Pre-CADs in Breast Cancer
Joana Cristina, Lopes da Fonseca · 2013
In this study we present a pre-CAD system that aims to help the radiologists in the analysis of the high number of mammograms that they have to evaluate each day, helping to prevent the increased number of misclassification that could happen, due to the repetitive task to which they are submitted. The main objective of this work is to automate the classification of abnormal mammograms. As a pre-CAD system, not to miss any malignant mammogram is the most important point. The mammograms that the system was not sure, will be classified again by the medical staff. This system aims to help the medical staff in the mammograms that are difficult to analyse, providing an solid opinion based in the analysis of a trusted database. The method consists in extracting features from mammograms, previously classified by experts according to the breast density and then classify them into normal or abnormal mammograms for each of the tissue density types. A databased composed of 203 mammograms was used. Of this total number of mammograms, 153 were considered normal mammograms and 50 were considered abnormal mammograms. The 203 mammograms were classified by experts, according to the density of the breast, into dense and fatty, and three sets of mammograms were composed: a set composed by dense mammograms, another set composed by fatty mammograms and a set composed by the total number of mammograms.
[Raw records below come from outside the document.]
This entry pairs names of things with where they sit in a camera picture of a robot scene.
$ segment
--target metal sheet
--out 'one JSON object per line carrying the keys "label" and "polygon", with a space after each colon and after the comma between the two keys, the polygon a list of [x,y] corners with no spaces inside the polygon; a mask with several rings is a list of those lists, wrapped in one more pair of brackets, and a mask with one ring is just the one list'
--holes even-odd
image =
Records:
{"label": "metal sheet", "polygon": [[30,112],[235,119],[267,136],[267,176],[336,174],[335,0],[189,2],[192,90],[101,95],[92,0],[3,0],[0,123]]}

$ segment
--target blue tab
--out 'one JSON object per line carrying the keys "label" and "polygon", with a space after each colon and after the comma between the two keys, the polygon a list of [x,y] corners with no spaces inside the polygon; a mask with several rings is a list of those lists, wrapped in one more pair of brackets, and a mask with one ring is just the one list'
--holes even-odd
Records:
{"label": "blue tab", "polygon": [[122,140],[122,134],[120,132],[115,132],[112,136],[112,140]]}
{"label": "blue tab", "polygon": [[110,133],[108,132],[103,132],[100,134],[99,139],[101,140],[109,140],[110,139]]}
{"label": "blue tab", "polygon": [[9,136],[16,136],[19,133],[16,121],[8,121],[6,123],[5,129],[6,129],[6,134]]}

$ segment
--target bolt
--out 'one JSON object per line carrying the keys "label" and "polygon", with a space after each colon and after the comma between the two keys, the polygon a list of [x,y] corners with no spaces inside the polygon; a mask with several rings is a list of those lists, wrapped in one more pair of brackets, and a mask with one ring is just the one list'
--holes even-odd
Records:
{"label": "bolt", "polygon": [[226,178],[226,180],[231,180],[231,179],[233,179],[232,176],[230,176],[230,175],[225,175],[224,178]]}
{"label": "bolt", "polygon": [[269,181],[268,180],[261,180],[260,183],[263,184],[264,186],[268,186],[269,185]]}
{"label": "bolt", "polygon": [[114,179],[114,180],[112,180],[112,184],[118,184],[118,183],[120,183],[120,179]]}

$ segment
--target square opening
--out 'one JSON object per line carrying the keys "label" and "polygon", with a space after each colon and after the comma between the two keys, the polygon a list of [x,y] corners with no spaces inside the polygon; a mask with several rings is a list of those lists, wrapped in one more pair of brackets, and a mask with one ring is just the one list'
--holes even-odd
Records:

From each one of the sets, two types of features were extracted: Gray Level Co-occurrence Matrix features and Local Binary Pattern features. For the classification task, a crucial task in this work, three classifiers were used, in order to study the performance of each one of them. It was used the K-nearest neighbour, the Support Vector Machines and the Random Forests classifiers. The use, in this work, of three different scenarios allowed to study not only the performance of the classifiers, as well as the effect of the previous classification according to the density and the effect of the extraction of the different features.